(Artigo publicado no Correio do Povo de domingo, 06/06)
O ataque das forças israelenses à frota que levava ajuda humanitária para a Faixa de Gaza, significou um gol contra de Israel na sua competição com os palestinos do Hamas. Estes, estavam reclusos na Faixa de Gaza, passando suas necessidades, sem que o mundo se desse conta. Hoje, o mundo tomou conhecimento do fato. E, na medida em que condena Israel pelo ato, se solidariza com o sofrimento palestino. Assim, Israel fez sufocar o principal motivo que levou os palestinos adeptos do Hamas a ficarem reclusos à Faixa de Gaza: a sua não aceitação da existência do Estado de Israel. Hoje há um clamor mundial pelo fim do bloqueio a Gaza.
E dizer que israelenses e palestinos já assinaram um acordo de paz.
A 7 de setembro de 1993, Israel e OLP assinavam, em Oslo, um acordo de paz, mediado pelos Estados Unidos. Era o chamado acordo terra por paz. Em troca do reconhecimento de Israel, a entidade que passou a ser chamada de Autoridade Nacional Palestina receberia a autonomia sobre Gaza e a maior parte da Cisjordânia. Um processo que seria desenvolvido gradativamente. Até porque, ao longo do período de ocupação, Israel fomentou o estabelecimento de colônias judaicas na Cisjordânia e em Gaza. E, pelo acordo, a maioria dessas colônias deveria ser desativada. Foi justamente a contrariedade de colonos judeus radicais que levou um deles a assassinar, em 1995, a Yithzak Rabin, o primeiro-ministro israelense que assinara a paz com a Arafat e com quem, e mais o chanceler Shimon Peres, compartilhara o Prêmio Nobel da Paz de 1993.

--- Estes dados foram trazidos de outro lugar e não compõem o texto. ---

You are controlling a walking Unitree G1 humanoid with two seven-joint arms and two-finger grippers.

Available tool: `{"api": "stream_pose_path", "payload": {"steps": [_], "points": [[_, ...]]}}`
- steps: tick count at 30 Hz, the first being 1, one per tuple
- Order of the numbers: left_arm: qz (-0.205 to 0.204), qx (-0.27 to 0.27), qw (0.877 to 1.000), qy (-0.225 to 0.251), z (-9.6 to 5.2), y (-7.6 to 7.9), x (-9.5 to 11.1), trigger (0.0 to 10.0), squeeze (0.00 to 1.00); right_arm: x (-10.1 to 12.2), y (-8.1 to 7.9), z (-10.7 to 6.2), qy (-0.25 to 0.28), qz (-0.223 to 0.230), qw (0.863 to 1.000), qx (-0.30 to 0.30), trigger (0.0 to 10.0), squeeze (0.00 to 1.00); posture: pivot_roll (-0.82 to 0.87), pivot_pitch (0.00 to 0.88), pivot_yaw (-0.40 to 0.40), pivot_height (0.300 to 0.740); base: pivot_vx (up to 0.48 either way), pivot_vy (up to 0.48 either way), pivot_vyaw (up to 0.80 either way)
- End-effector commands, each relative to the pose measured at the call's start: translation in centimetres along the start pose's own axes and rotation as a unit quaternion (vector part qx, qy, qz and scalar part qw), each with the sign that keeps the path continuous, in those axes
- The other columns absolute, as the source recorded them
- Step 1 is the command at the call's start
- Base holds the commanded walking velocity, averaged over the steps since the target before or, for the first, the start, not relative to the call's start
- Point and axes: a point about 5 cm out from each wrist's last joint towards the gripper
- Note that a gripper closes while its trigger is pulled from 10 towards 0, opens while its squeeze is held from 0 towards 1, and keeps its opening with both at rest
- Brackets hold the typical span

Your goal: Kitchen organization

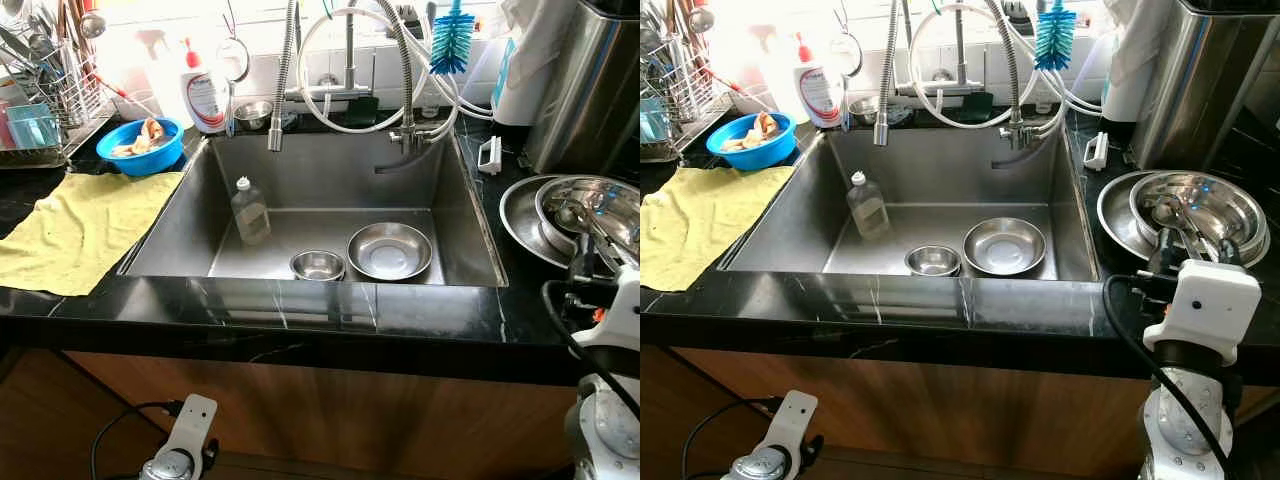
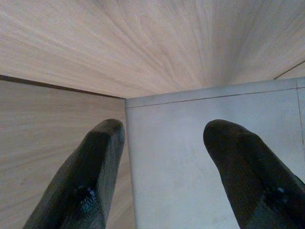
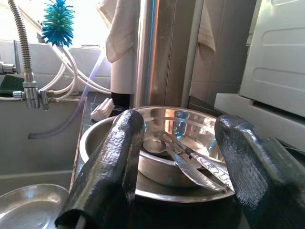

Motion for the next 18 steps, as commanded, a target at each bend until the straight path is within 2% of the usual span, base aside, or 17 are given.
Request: {"api": "stream_pose_path", "payload": {"steps": [1,18], "points": [[0.008,0.006,1.000,-0.009,-0.10,-0.52,-0.38,10.0,0.00,0.22,-0.19,-0.19,0.001,0.009,1.000,0.006,10.0,0.00,-0.20,0.000,0.098,0.740,0.000,0.000,0.00],[0.016,0.003,1.000,-0.009,-0.09,-0.45,-0.34,10.0,0.00,0.46,-0.42,-0.52,0.004,0.024,1.000,-0.004,10.0,0.00,-0.20,0.000,0.100,0.740,0.000,0.000,0.00]]}}
Point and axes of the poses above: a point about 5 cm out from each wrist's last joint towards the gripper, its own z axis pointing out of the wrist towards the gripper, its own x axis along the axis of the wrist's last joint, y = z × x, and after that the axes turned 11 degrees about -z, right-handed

Mesmo assim o processo avançou. Yasser Arafat discutia com o então primeiro-ministro de Israel Ehud Barak a forma de concessão de autonomia para as cidades palestinas da Cisjordânia. Porém, forçou demais e a corda acabou arrebentando. Barak estava fazendo tantas concessões que desagradava a direita israelense. Foi quando então Ariel Sharon entrou em ação, fazendo uma visita à Esplanada das Mesquitas, o que provocou o início da revolta palestina chamada Intifada, a derrubada do governo de Barak, a ascensão de Ariel Sharon, ao poder, com o conseqüente fim das negociações de paz. Em dezembro de 2008 e janeiro de 2009, em represália a foguetes que eram lançados contra cidades israelenses, houve o ataque de Israel à Faixa de Gaza, que deixou mais de 1400 palestinos mortos, incluindo-se mais de 300 crianças, segundo números da ONU, que também teve a sua sede na região destruída. Ou seja, nos últimos tempos, muita confrontação e pouco diálogo.
O escritor e jornalista israelense Amos Oz, um dos fundadores do movimento “Paz Agora”, coloca com muita propriedade a questão do Hamas. Depois de criticar o uso excessivo da força por seus patrícios, ele diz o seguinte: “…o Hamas não é apenas uma organização terrorista. O Hamas é uma idéia. Um idéia desesperada e fanática nascida de desolação e frustração de muitos palestinos. E idéia alguma jamais foi derrotada pela força, nem por cercos, nem por bombardeios, nem soterrada sob as esteiras dos tanques de guerra ou atacada por forças especiais da Marinha. Para derrotar uma idéia é preciso oferecer uma idéia melhor, mais atraente e mais aceitável”.
E completo dizendo que, o mais atraente e aceitável hoje para os palestinos é a criação do seu Estado. Qualquer debate que fuja desse tema estará fugindo da realidade.